All this while the Democrats watch a surge of people, including a record number of women, apply to be candidates in 2018. Thousands.

Their central theme: a loathing of Trump, shared, according to the polls by the majority of the American people.

It is said that there are no working class people in the US, just millionaires who haven’t made it yet. The working class are called the ‘middle class’; the class below themselves, by implication, live in the streets on handouts.

The ones above them are ‘the elite’, the class that the American middle class want their children to aspire to.

In America, it is always about moving up.

Trump is grooming them to disbelieve the results of the Mueller investigation into possible Russian collusion in his campaign. He wants this to happen. Long before its result will be known.

It is part of the language of populism-both on the Left and Right. Disbelieve what you hear from experts. Distrust what you have always trusted.

This has been going on for about 40 years in the States. It has now, because of Brexit, broken cover here.

While Russia presents both a literal and existential crisis for the rest of the nation, The MAGA remain steadfast. Which is what a good cult does.

Those not in step are branded, in so many words, ‘evil’, ‘undemocratic’, ‘traitors’.

This is the language of the police state and the Mob. And it has arrived here. Because of Brexit.

The resignation letter of Andrew Adonis as chair of the Infrastructure Commission is the J’Accuse of our time. Put aside the legendary incompetence of the Secretary of State in charge of infrastructure, Chis Grayling, known as ‘Flailing Grayling’, a man who has displayed a stellar incompetence in a range of jobs. The Adonis letter is bigger than that.

In it he addresses the catastrophe of Brexit; the damage it has caused already and the hope that the next generation will lead the nation back into Europe.

The toxic myth perpetrated by some on the Left and the Right – that Remain is the domain of what was once called, in New York City back in the gentrification boom of the ’80s, ‘the quiche and Perrier set’ – is the same lie relegated to those who keep the Trump train on the tracks.

Some on the Left even make a case too for a ‘progressive Brexit’ which they label ‘Lexit’. It centres somewhere within the EU’s harsh treatment of the Greek bailout in 2015, and something to do with the working class, of which they – the Lexiteers alone – are the experts.

As in MAGA, whose backers are Rupert Murdoch, the Koch Brothers and a swarm of millionaires and billionaires now further enriched by the Republican Tax Bill Scam, the ‘useful idiots’ on the Left help prop up Trump and Brexit. In the States, an elderly white man with a $40 MAGA cap shoved down over his eyes and eating from six plates of fried stuff at his local caff, is wheeled out to talk about Trump. Here in the UK, a guy who lost his job ‘to immigrants’ is the voice of Brexit.

Remainers are accused of looking down on Brexiteers. But it is Brexiteers and Lexiteers who are the ones playing them.

That anyone on the Left should stand on the same side of the fence as a Jacob Rees-Mogg or a Nigel Farage should cause them, as they say on the Southside Of Chicago, where I was born, ‘to check your privilege’.

I am the eldest child of a man who worked on the night shift making tin cans for 40 years, who then took up television repair during the day in order to feed his wife and growing family.

Nobody gave me a grant to go to university and my father had no money. I did all of the jobs that I needed to and paid for my education myself.

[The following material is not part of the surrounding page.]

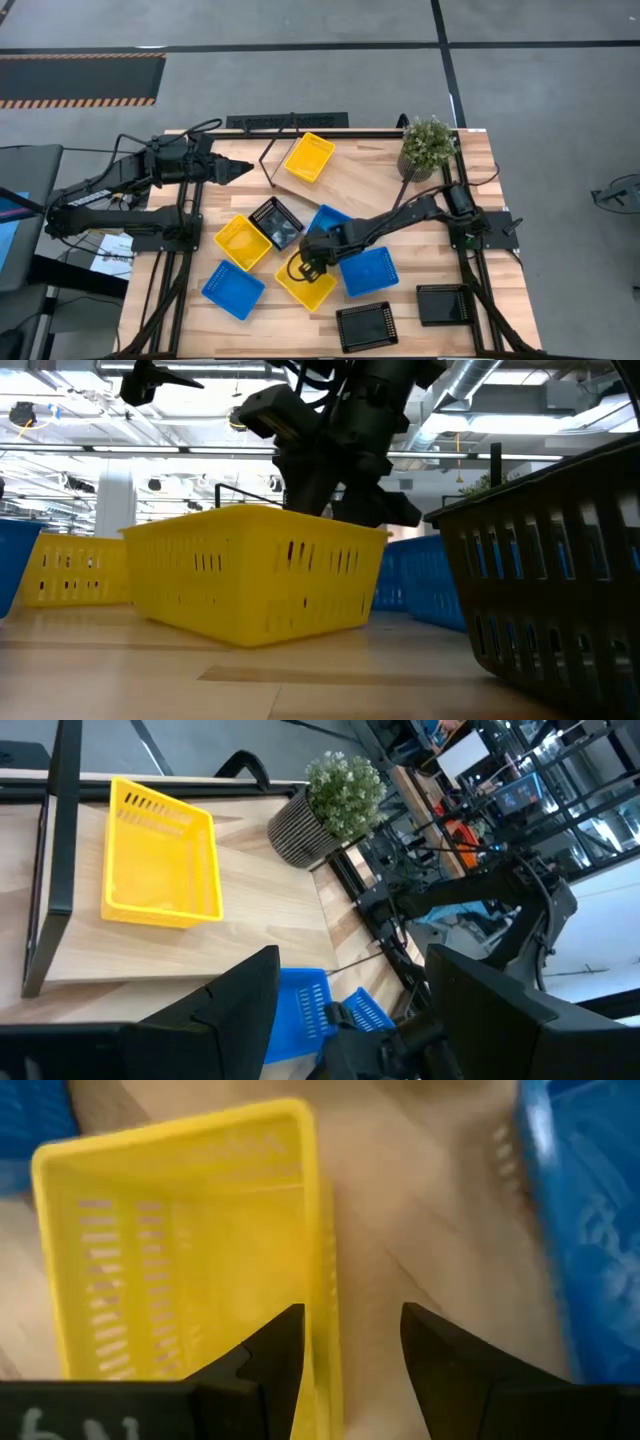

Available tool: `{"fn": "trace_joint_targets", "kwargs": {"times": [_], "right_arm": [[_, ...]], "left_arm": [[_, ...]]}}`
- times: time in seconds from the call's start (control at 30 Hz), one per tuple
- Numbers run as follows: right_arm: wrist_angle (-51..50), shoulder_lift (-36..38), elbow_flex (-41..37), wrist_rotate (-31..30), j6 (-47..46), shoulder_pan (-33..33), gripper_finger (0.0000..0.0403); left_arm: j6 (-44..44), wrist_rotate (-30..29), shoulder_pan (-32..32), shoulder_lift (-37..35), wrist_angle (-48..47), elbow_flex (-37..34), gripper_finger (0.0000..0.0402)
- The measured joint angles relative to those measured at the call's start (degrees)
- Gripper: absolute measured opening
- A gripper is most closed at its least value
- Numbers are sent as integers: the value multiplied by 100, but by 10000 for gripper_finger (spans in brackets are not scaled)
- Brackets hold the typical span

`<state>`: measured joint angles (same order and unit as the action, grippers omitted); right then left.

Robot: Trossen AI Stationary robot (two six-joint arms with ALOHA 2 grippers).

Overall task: Stack baskets on shelf by color
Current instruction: Stack the right yellow bin on top of the yellow bin on the shelf

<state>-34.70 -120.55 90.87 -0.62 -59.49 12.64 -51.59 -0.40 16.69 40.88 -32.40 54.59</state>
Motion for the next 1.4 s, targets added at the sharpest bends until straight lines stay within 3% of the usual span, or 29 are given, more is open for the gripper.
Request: {"fn": "trace_joint_targets", "kwargs": {"times": [0.17,0.4,0.6,0.83,1.03,1.17,1.4], "right_arm": [[-38,0,0,17,-39,13,158],[-172,-2,97,206,-67,-2,21],[-395,-9,532,249,-170,-2,16],[-1985,-11,1883,265,55,0,10],[-3493,-11,2897,-445,-162,-181,9],[-3886,-4,3331,-1193,-529,-397,4],[-4568,436,3410,-2764,-2156,-1148,17]], "left_arm": [[0,0,0,0,0,0,238],[37,-2,0,0,0,0,238],[37,-2,0,-2,0,0,238],[37,-2,0,-2,2,0,238],[37,0,0,-7,2,0,238],[35,0,0,-7,2,0,238],[-55,2,1,-9,17,0,238]]}}
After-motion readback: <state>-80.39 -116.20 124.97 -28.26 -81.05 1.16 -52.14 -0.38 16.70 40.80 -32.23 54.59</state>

I started the hashtag #OrdinaryPeopleRemain in order to tell my story and to retweet the stories of other working-class people; people in their 60s and above – the generation blamed for Brexit – and anyone who breaks the cliché about Remainers.

Trump will discover, to his cost, at the Midterms, that the ‘working class’ are not just from the ‘rust belt’ but everywhere. And that we are not on board for the anti-immigration; nativist; and economic protectionism of the culture wars known as MAGA and Brexit.

Andrew Adonis is right when he says that Leave is ‘Trumpist’.

But the remainder of the 21st Century will not be.